L’université Cheikh Anta Diop de Dakar (UCAD) a vibré, samedi dernier, au rythme des hommages appuyés rendus aux professeurs Abdoulaye Bathily et Boubacar Barry. Ces deux éminents historiens, dont les travaux ont marqué plus de quatre décennies de recherche et d’enseignement, ont été célébrés à l’issue d’un colloque international de trois jours sur le thème « Dynamiques autour du fleuve Sénégal ».
Organisé pour saluer leur contribution exceptionnelle à la compréhension de la Sénégambie et de l’histoire africaine, ce colloque a réuni des chercheurs, des universitaires et des étudiants venus du Sénégal et d’ailleurs. Les éloges prononcés à cette occasion ont mis en lumière l’impact profond de leurs travaux, qui ont redéfini les perspectives sur l’histoire africaine.
Une réinterprétation de l’histoire africaine
Le professeur Mamadou Bodian, rapporteur du colloque, a souligné l’une des plus grandes contributions des deux historiens : « Ils ont su articuler la longue durée des dynamiques africaines avec une critique du prisme européen. » Selon lui, Bathily et Barry ont démontré que la Sénégambie ne peut être réduite à une simple construction coloniale. « C’est un espace fluide, traversé par des mobilités, des résistances et des reconfigurations pertinentes », a-t-il expliqué.
En affirmant cette historicité propre, les deux chercheurs ont posé les bases de « l’histoire connectée », où le local et le global s’entrelacent dans un dialogue constant. Leur approche a permis de dépasser les récits dominants pour révéler la richesse et la complexité des dynamiques africaines.
Des parcours exceptionnels
Le professeur Saliou Ndiaye, prenant la parole, a rendu un vibrant hommage à Abdoulaye Bathily, décrivant ce dernier comme « un militant précieux pour le mouvement social sénégalais » et « un homme séduisant, tonifiant et vigilant ». « Son goût immodéré pour la liberté de penser et son ambition constante pour l’institution l’ont conduit à mener tous les combats pour l’amélioration des conditions de vie des enseignants, la réforme de l’université et le financement de la recherche », a-t-il déclaré.
Quant à Boubacar Barry, ancien recteur de l’UCAD (2010-2014), il a été salué pour son engagement sans faille envers la recherche et l’enseignement. « Il incarne l’exigence, la rigueur, mais aussi la liberté et la fraternité », a souligné un intervenant.

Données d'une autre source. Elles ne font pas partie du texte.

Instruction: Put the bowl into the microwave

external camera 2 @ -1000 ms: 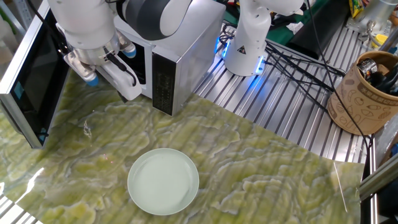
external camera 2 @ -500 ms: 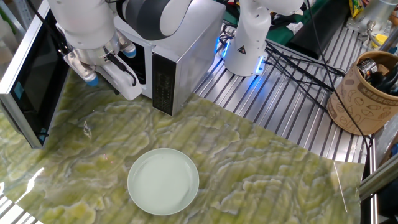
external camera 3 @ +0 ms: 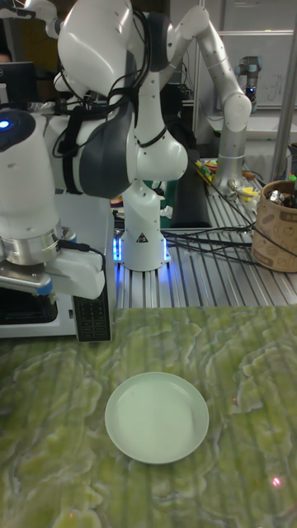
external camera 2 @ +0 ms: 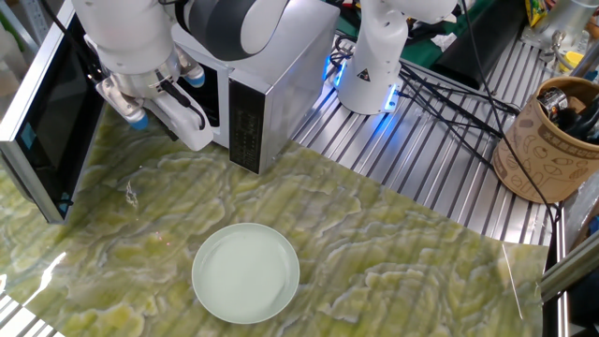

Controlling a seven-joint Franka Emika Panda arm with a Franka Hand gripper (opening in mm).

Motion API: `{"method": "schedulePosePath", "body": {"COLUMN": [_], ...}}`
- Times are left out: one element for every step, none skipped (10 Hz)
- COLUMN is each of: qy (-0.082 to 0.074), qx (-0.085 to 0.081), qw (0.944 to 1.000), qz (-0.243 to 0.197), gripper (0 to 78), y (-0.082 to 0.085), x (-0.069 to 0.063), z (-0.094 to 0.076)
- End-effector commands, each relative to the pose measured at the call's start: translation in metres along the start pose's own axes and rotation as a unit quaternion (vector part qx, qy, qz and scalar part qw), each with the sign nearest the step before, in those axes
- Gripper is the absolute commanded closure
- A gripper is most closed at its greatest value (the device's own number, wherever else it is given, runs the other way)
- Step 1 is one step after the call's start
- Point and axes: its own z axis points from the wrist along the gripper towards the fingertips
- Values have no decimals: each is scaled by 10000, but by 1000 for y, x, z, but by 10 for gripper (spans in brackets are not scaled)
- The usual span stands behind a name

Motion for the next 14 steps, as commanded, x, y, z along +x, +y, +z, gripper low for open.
{"method": "schedulePosePath", "body": {"qy": [-232, -240, -249, -262, -276, -286, -339, -368, -385, -380, -373, -368, -369, -373], "qx": [-112, -118, -123, -133, -176, -190, -197, -207, -216, -249, -253, -253, -249, -251], "qw": [9991, 9991, 9990, 9990, 9987, 9986, 9982, 9980, 9979, 9978, 9978, 9977, 9976, 9975], "qz": [331, 331, 336, 346, 380, 393, 445, 465, 474, 475, 479, 507, 529, 553], "gripper": [764, 764, 764, 764, 764, 764, 764, 764, 764, 764, 764, 764, 764, 764], "y": [4, 5, 9, 13, 21, 25, 39, 49, 58, 67, 74, 81, 87, 94], "x": [-2, -3, -5, -6, -9, -10, -13, -15, -16, -17, -18, -18, -17, -16], "z": [1, 3, 5, 8, 13, 16, 26, 33, 39, 46, 53, 59, 64, 70]}}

Barry est reconnu pour son ouverture aux jeunes chercheurs, qu’il accueillait dans son bureau pour les écouter et les conseiller avec bienveillance.
Des témoignages émouvants
Prenant la parole, le professeur Boubacar Barry a exprimé sa gratitude envers le département d’histoire, les scientifiques et les jeunes chercheurs qui ont participé à ce colloque. « Cet événement m’a permis de mesurer à quel point l’essentiel de mon existence est voué à l’université », a-t-il confié.
De son côté, Abdoulaye Bathily a qualifié Barry de « meilleur historien de notre génération », louant son ouverture aux mondes académiques des cinq continents. « Ce colloque est un banquet de la connaissance », a-t-il déclaré, ajoutant que cet événement « fera date dans l’histoire de la communauté universitaire ».
Un plaidoyer pour l’africanité
L’envoyé spécial du président Diomaye Faye auprès de la Confédération de l’Alliance des États du Sahel a plaidé pour que ce « travail remarquable » se poursuive. Il a appelé à mettre l’université « au service du peuple et de l’africanité », soulignant l’importance de préserver et de valoriser les savoirs africains.
Ce colloque, riche en échanges et en réflexions, a non seulement honoré deux figures majeures de l’historiographie africaine, mais a aussi rappelé l’importance de l’histoire comme outil de compréhension et de construction de l’avenir.